Brown was born in 1972 and was thirty-seven years old at the time of her alleged disability onset date. (Tr. 144.) She has a high school education and has past relevant work experience as a hair stylist. (Tr. 187.) Brown alleged disability due to lower lumbar arthritis and back pain, diabetes, anemia, a knee injury, and high blood pressure. (Tr. 186.)

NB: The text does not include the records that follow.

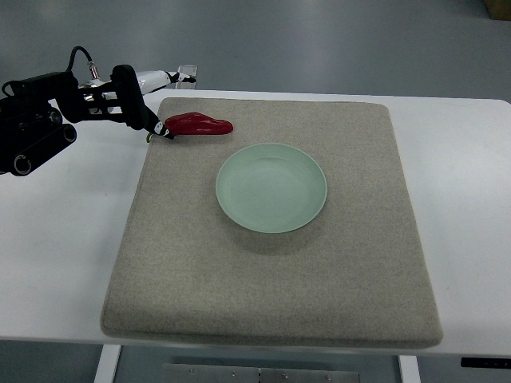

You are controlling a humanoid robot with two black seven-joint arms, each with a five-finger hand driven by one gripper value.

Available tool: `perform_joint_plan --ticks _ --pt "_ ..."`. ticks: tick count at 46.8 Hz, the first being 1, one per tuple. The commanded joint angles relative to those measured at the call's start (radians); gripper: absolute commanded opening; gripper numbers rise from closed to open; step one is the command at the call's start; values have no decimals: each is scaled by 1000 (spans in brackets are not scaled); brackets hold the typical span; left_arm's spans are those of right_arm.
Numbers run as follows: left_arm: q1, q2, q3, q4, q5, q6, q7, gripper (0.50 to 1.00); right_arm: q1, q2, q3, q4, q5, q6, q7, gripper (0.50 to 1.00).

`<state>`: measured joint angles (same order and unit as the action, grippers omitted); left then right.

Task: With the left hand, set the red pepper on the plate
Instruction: 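Lower the left hand over the red pepper's stem end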

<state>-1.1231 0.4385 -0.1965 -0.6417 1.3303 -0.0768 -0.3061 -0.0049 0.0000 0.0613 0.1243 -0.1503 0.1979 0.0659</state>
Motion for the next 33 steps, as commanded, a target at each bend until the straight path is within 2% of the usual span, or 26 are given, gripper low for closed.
perform_joint_plan --ticks 1,16,19,29,33 --pt "-9 -35 0 36 27 3 -1 981 0 0 0 0 0 0 0 932" --pt "-23 -115 14 112 44 9 -1 969 0 0 0 0 0 0 0 932" --pt "-24 -132 43 134 41 12 -1 943 0 0 0 0 0 0 0 932" --pt "-26 -168 72 195 40 46 -1 930 0 0 0 0 0 0 0 932" --pt "-29 -170 72 197 40 46 -1 911 0 0 0 0 0 0 0 932"
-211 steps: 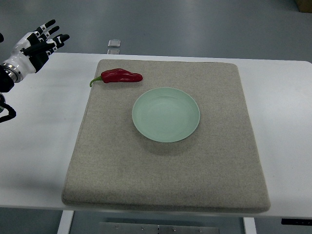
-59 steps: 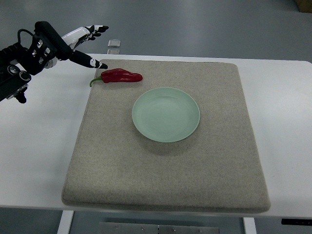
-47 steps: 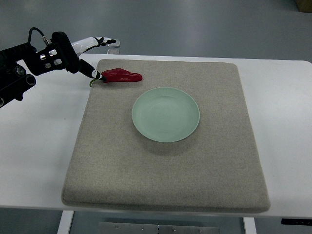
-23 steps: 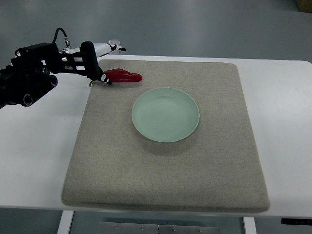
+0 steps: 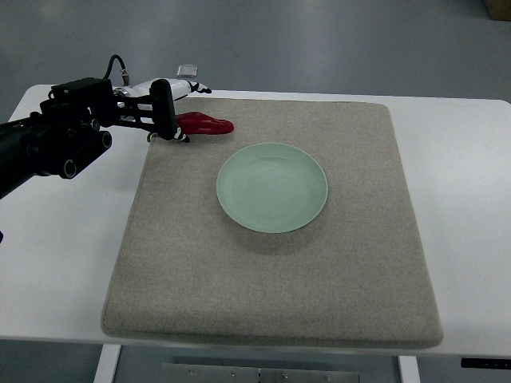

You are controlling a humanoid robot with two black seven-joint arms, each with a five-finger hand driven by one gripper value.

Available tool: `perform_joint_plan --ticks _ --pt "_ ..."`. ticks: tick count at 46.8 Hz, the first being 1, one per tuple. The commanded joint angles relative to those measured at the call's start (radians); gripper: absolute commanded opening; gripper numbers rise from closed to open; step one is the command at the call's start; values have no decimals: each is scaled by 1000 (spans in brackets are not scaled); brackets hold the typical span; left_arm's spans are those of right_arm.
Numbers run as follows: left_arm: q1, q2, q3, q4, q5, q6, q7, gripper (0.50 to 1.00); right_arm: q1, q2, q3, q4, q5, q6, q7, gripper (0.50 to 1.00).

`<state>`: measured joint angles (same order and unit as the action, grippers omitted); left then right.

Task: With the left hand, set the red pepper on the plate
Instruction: 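Lower the left hand over the red pepper's stem end, then close the left hand fingers around the red pepper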

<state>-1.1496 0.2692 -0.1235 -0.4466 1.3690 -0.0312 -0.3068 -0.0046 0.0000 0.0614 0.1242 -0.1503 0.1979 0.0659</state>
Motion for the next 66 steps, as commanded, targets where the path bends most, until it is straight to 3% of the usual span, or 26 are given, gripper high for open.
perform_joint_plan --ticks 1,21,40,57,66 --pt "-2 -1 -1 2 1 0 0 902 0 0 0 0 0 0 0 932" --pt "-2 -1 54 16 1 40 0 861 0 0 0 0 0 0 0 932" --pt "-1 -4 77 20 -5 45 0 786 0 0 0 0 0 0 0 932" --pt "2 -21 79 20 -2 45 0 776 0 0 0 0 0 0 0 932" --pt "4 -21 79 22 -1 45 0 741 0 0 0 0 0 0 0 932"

In applying the five-step sequential process, the ALJ found that Brown had not engaged in substantial gainful activity since August 8, 2010—her alleged onset date. The ALJ also determined that Brown's obesity, left knee degenerative joint disease, lumbar degenerative disc disease, left hip bursitis, hypertension, anemia, and right heel plantar fasciitis were severe impairments. However, the ALJ found that Brown did not have an impairment or combination of impairments that met or medically equaled the severity of one of the listed impairments in 20 CFR Part 404, Subpart P, Appendix 1 (the "Listings"). The ALJ further found that Brown retained the residual functional capacity to

perform sedentary work as defined in 20 CFR 404.1567(a) and 416.967(a). . . . [S]he can lift or carry, push or pull 10 pounds occasionally and less than 10 pounds frequently; she can stand or walk 2 hours each in an 8-hour workday and sit for 6 hours of an 8-hour workday. . . . [S]he can never climb a ladder, rope or scaffold; she can occasionally crouch and crawl; she can frequently climb ramps and stairs, balance, kneel, and stoop. In addition, she should have no concentrated exposure to dangerous machinery or unprotected heights.
(Tr. 22.) The ALJ found that Brown was unable to perform any past relevant work and that, considering Brown's age, education, work experience, and residual functional capacity, there were jobs that existed in significant numbers in the national economy that Brown could perform. Therefore, the ALJ found that Brown was not disabled from August 8, 2010 through the date of her decision.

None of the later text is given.